Assim, decidira fundar no ano seguinte uma escola de condução, onde os aspirantes a pilotos domavam as suas técnicas de condução em pista. Jonathan tinha visto pilotos do calibre de John O’Hara e Alexandre de Monforte, que tinha gostado deles, pois tinham sido os seus melhores alunos, nas classes de 1965 e 67, respectivamente, antes de fazerem carreira da Formula Ford até à Formula 1. Aliás, eles tinham sido o primeiro e o segundo dos seus ex-alunos a vencer uma corrida. E foi por causa dos sucessos desses seus ex-alunos que começou a receber pedidos de inscrição vindos da Grã-Bretanha e do estrangeiro.

E pela primeira vez na sua vida, tinha à sua frente o portfólio de uma mulher piloto. Jackie Kruger levara para ele um dossier completo, com resultados, recortes de jornal, cartas de recomendação e fotografias, para ver se era aceite na sua academia. Um lugar onde tinha apenas vinte vagas por ano, num curso que demorava um mês e que terminava sempre com uma série de três corridas, de vinte voltas cada uma, ao circuito de Brands Hatch, sede da escola. Jonathan lia o dossier bem-feito e completo, mas estava pouco crédulo pelo facto de alguém com cara da Twiggy ter capacidade de conduzir um carro com centena e meia de cavalos de potência.
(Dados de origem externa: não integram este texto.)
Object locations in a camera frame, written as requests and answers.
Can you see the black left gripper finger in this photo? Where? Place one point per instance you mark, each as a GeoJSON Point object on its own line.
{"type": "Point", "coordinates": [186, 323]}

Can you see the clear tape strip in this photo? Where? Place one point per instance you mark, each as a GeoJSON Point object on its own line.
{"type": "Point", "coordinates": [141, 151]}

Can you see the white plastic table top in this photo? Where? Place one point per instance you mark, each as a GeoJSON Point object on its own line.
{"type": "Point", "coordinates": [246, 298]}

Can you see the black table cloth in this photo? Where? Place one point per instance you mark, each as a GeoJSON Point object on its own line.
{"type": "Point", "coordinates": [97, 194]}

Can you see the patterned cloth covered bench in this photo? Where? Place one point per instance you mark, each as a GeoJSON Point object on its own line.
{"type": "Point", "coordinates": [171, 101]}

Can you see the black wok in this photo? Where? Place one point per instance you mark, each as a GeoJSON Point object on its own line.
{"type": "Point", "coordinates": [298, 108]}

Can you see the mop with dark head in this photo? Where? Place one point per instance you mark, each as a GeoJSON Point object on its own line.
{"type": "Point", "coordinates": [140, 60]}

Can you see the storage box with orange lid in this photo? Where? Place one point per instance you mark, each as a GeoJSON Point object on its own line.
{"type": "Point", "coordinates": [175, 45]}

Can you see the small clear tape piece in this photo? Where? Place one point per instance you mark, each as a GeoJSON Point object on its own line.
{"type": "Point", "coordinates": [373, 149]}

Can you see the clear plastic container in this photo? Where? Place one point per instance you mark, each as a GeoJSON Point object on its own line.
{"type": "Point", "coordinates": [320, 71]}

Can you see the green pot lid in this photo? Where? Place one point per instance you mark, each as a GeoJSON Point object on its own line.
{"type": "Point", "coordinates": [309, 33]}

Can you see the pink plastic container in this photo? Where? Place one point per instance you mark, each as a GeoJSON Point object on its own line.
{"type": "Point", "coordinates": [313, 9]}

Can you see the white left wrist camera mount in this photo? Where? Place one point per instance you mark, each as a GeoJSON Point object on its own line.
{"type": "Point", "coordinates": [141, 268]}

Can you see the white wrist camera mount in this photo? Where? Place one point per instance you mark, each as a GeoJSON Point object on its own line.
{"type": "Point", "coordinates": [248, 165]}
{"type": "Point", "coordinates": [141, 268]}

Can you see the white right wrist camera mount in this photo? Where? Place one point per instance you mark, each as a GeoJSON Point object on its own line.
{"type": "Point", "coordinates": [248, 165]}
Ao ler o dossier, viu que tinha uma carta de recomendação de Pete Aaron, bem como os seus contactos. Assim sendo, ligou para ele, no sentido de tirar quaisquer dúvidas:

- Pete Aaron?
- Diga.
- Jonathan Scott-Brown.
- Ahhh! Como andas?
- Bem, obrigado.
- Pete, vou-te ser direto: o que me podes falar da senhorita Kruger?
- É boa a conduzir, John.
- É capaz de lidar com máquinas poderosas?
- É sim. É filha de piloto, logo, sabe do que faz. E tem resultados que o provam.
- Sim, estou a ver... vitórias em Turismos, em bólidos como o Ford Escort. E um terceiro lugar na sua Classe nas Nove Horas de Kyalami, ao lado do Philipp de Villiers. O que me garante que não foi ele a guiar o tempo todo?
- Eu estive lá, e posso garantir que tal não aconteceu.
- Então, se lhe perguntar que merece o lugar na minha Academia, aprovaria?
- Certamente. Jonathan. Até acho bem que a coloque.
- Porquê?
- Pode ser que lhe ensine a domar a sua impetuosidade.
- Hmmm... sendo assim, agradeço pelo seu tempo concedido, Pete, e por ter esclarecido as minhas dúvidas.
- Obrigado eu. Qualquer dúvida, ligue-me a mim ou ao Thomas Nel, o meu mecânico-chefe. Foi mecânico do pai dela e conhece-a desde criança.

Scott-Brown colocou o auscultador no seu lugar e ainda hesitou um momento, antes de dar o selo de aprovação à sua candidatura. Afinal, de todos os que estavam por ali, era – por incrível que pareça - o que tinha o melhor palmarés. No final do dia, telefonou de novo para Pete Aaron para dizer que tinha aprovado a sua candidatura, e ele a noticiou. Como seria óbvio, Jackie pulou de alegria quando soube do evento.